GenerationOfFMUs examples in the MSL are broken because of unrecognized redundant initial equations

[Francesco Casella]

The four GenerationOfFMU models in the MSL 3.2.3:
​Modelica.Electrical.Analog.Examples.GenerationOfFMUs
​Modelica.Mechanics.Rotational.Examples.GenerationOfFMUs
​Modelica.Mechanics.Translational.Examples.GenerationOfFMUs
​Modelica.Thermal.HeatTransfer.Examples.GenerationOfFMUs
all share the same issue. They involve the initialization of high-index systems with redundant and consistent initial equations. All of them fail during analyzeInitialSystem with this kind of error

Error: The given system is mixed-determined.   [index > 3]
Please checkout the option "--maxMixedDeterminedIndex".
Error: No system for the symbolic initialization was generated

I prepared a reduced model that replicates the issue, please find it attached. It contains the following two variable declarations with fixed = true

Real directCapacity.heatCapacitor.T(quantity = "ThermodynamicTemperature", unit = "K", displayUnit = "degC", min = 0.0, start = 293.15, fixed = true, nominal = 300.0) "Temperature of element";
Real inverseCapacity.mass.T(quantity = "ThermodynamicTemperature", unit = "K", displayUnit = "degC", min = 0.0, start = 293.15, fixed = true, nominal = 300.0) "Temperature of element";

and the following chain of equalities

directCapacity.heatCapacitor.T = directCapacity.heatCapacitor.port.T;
directCapacity.heatCapacitor.port.T = directCapacity.heatFlowToTemperature.heatPort.T;
directCapacity.heatFlowToTemperature.y = directCapacity.heatFlowToTemperature.heatPort.T
directCapacity.heatFlowToTemperature.y = directCapacity.heatFlowToTemperature.p;
directCapacity.heatFlowToTemperature.p = directCapacity.T;
directCapacity.T = inverseCapacity.T;
inverseCapacity.temperatureToHeatFlow.p = inverseCapacity.T;
inverseCapacity.temperatureToHeatFlow.u = Modelica.Blocks.Interfaces.Adaptors.Functions.state1({inverseCapacity.temperatureToHeatFlow.p, inverseCapacity.temperatureToHeatFlow.u1}, time);
inverseCapacity.temperatureToHeatFlow.u = inverseCapacity.temperatureToHeatFlow.heatPort.T
inverseCapacity.temperatureToHeatFlow.heatPort.T = inverseCapacity.mass.port.T;
inverseCapacity.mass.T = inverseCapacity.mass.port.T;

which is ultimately equivalent to

directCapacity.heatCapacitor.T = inverseCapacity.mass.T

that involves two differentiated variables, thus leading to an index-2 problem with overdetermined and consistent initial equations.

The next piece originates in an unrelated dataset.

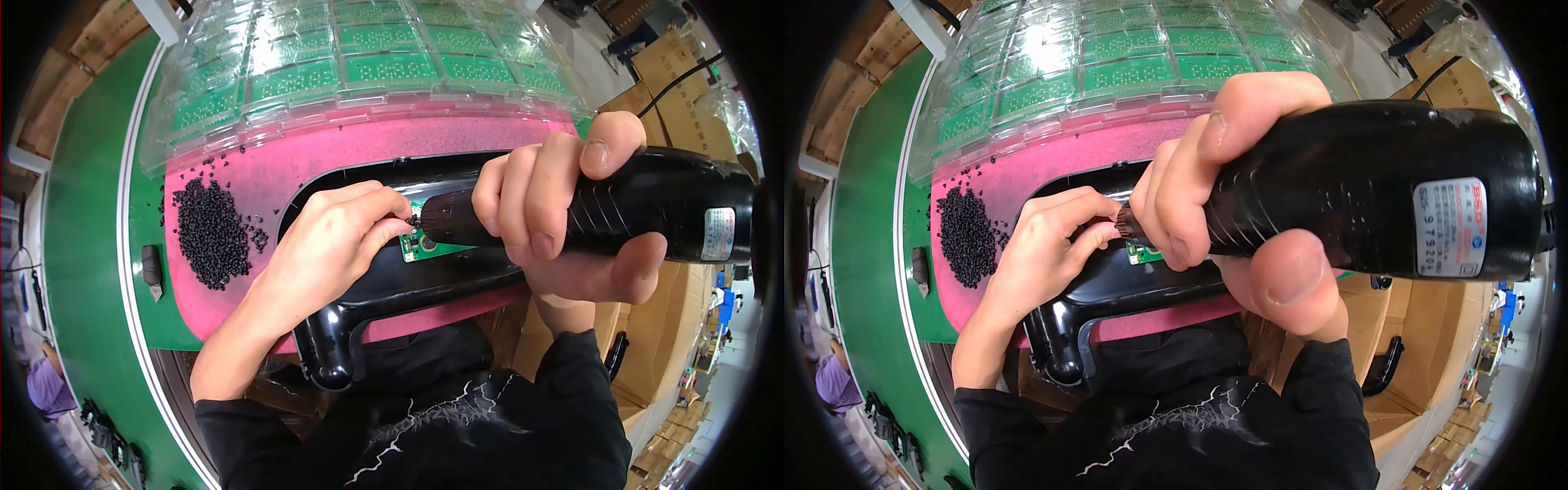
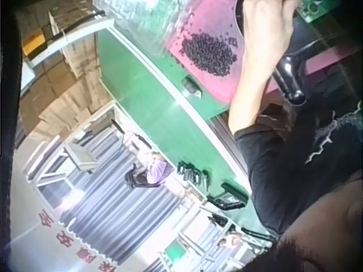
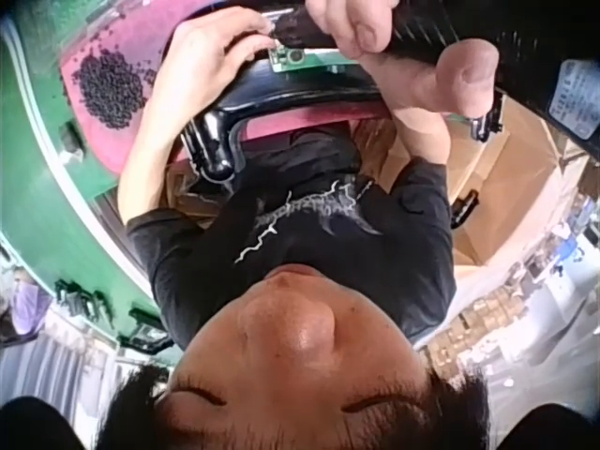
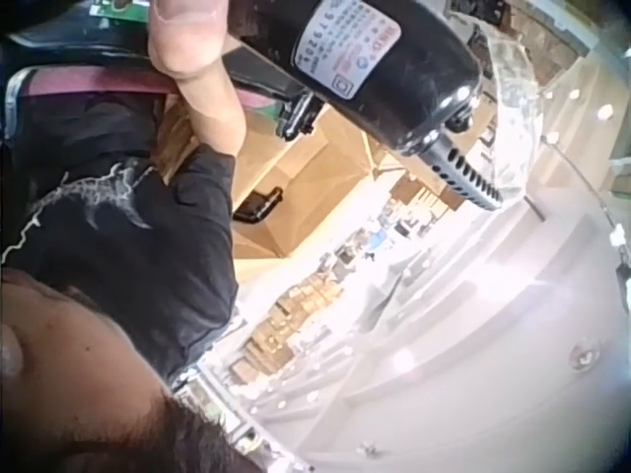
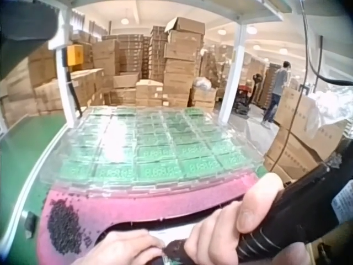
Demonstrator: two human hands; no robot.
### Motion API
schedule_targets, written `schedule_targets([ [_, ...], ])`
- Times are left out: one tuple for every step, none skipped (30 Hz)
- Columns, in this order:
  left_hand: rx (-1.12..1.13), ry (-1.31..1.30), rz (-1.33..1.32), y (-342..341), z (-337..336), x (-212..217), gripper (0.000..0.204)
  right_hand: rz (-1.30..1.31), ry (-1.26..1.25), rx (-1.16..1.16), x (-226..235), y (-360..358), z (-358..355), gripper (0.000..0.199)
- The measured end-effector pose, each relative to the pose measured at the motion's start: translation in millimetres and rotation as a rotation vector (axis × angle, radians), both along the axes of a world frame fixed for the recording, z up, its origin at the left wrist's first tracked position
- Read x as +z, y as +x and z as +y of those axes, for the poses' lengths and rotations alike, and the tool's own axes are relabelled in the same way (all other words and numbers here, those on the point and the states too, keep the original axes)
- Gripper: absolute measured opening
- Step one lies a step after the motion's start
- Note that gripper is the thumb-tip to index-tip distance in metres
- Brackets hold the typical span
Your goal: Assembling electronic units by installing circuit boards into plastic housings using an electric screwdriver and packing them into boxes.
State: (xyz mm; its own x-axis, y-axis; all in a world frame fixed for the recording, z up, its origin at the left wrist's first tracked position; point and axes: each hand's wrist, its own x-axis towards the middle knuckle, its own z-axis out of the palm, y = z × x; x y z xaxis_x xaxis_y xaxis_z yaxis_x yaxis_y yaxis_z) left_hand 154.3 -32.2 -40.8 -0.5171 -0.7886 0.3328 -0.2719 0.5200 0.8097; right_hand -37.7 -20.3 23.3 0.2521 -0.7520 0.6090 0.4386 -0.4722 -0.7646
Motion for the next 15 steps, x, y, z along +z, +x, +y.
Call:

We do have algorithms in OMC to deal with this case (see ​paper). The chain of equality equations is trivial and handled by alias elimination, except for the equation

inverseCapacity.temperatureToHeatFlow.u = Modelica.Blocks.Interfaces.Adaptors.Functions.state1({inverseCapacity.temperatureToHeatFlow.p, inverseCapacity.temperatureToHeatFlow.u1}, time);

The function state1() has lateInline = true, so it should be eventually eliminated once the index has been analyzed. By turning on -d=optdaedump this seems to be the case: the pre-optimization phase ends with the state1() function call still in place

7/7 (1): inverseCapacity.mass.T = Modelica.Blocks.Interfaces.Adaptors.Functions.state1({directCapacity.heatFlowToTemperature.y, directCapacity.derT}, time)   [dynamic |0|0|0|0|] 

but then, the next time the dynamic equations are printed out, it shows up (correctly) as

7/7 (1): inverseCapacity.mass.T = directCapacity.heatFlowToTemperature.y   [dynamic |0|0|0|0|] 

However, for some reason the redundant equation is ultimately not eliminated, leading to a mixed-determined initialization problem.

I tentatively assign this issue to @Karim.Abdelhak, since he's working on index reduction. You may co-ordinate with @lochel, who wrote the algorithm to remove the redundant initial equations.